1 |
On Wed, 2006-03-15 at 09:34 -0600, Mikey wrote: |
2 |
> logrotate would be nice for obvious reasons on servers |
3 |
|
4 |
The only package that uses this correctly is squid, so I'd prefer not to |
5 |
add it. |
6 |
|
7 |
> chroot might be nice, as long as it is not too invasive (requires lots of |
8 |
> extra configuration of the packages that utilize it). |
9 |
|
10 |
This would be a bit much. |
11 |
|
12 |
> My main concern is not really what USE flags need to be added as opposed to |
13 |
> what USE flags might need to be removed. In my opinion a generic server |
14 |
> profile needs to be as generic as possible. For example, cups foomatic gpm |
15 |
> and ldap from dev/2006.1/make.defaults should not go into a generic server |
16 |
> profile because in some cases they make significant differences in how |
17 |
> subsequent packages will be configured - samba and apache2 for examples. |
18 |
|
19 |
I would remove gpm, but the others are very unlikely.
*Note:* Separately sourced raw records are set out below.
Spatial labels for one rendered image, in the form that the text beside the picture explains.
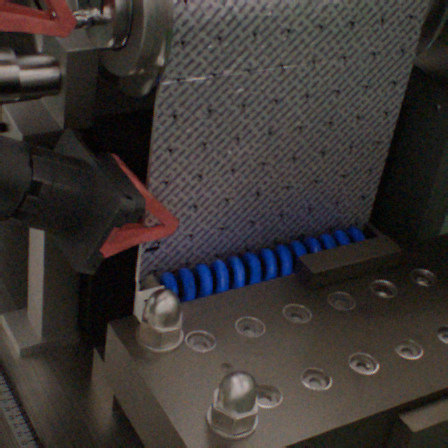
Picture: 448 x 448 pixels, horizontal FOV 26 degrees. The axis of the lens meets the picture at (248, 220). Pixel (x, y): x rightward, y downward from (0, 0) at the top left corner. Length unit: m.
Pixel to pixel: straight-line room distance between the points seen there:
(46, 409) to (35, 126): 0.25
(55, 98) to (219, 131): 0.13
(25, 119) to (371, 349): 0.33
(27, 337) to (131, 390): 0.19
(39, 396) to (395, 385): 0.31
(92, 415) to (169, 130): 0.28
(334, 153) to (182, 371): 0.23
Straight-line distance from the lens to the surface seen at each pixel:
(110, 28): 0.69
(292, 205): 0.82
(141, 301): 0.73
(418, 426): 0.73
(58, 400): 0.86
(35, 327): 0.91
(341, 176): 0.84
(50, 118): 0.77
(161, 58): 0.66
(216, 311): 0.76
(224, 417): 0.66
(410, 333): 0.79
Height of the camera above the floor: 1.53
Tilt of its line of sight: 35 degrees down
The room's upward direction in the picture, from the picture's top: 11 degrees clockwise
The purpose here |
20 |
would be to create something that is actually usable as a default. |
21 |
You're more than welcome to customize it yourself, and are expected to |
22 |
do so. Just like how the default USE under the 2006.0 and |
23 |
2006.1/desktop profiles have lots of things some people won't want (both |
24 |
gnome and kde, for example), it is intended to enable support that most |
25 |
people would want, while still remaining somewhat minimal. |
26 |
|
27 |
> None of my servers have pointing devices, gpm is not only useless in this |
28 |
> situation, it introduces additional unnecessary maintenance. mailwrapper |
29 |
> is another example of something that only serves to give me headaches ;) |
30 |
|
31 |
Again, just because none of *your* servers do not have pointing devices |
32 |
does not make it an accurate general statement. My main goal here is to |
33 |
keep all of the desktop USE flags out of the profile. In this case, I |
34 |
can definitely see a use for gpm on a server, unlike gnome or xmms. |
35 |
|
36 |
> I noticed you have STAGE1_USE="nptl nptlonly", does that mean that the CHOST |
37 |
> will need to be changed in stage1 tarballs? |
38 |
|
39 |
Actually, I'm building this currently thinking that glibc 2.4 would be |
40 |
used, which is only nptl. I am not going to be building another set of |
41 |
no-nptl stages on x86. The 2006.0 stages will be considered *it* for |
42 |
building on any non-nptl system without using hardened stages. |
43 |
|
44 |
Of course, any and all of this is likely to change after further |
45 |
discussion with solar and the rest of the hardened/server/infra guys. |
46 |
|
47 |
Honestly, I don't want people to focus on the server profile as much as |
48 |
what really concerns *me* which is the desktop setup that will be used |
49 |
for building the next LiveCD set. |
50 |
|
51 |
-- |
52 |
Chris Gianelloni |
53 |
Release Engineering - Strategic Lead |
54 |
x86 Architecture Team |
55 |
Games - Developer |
56 |
Gentoo Linux |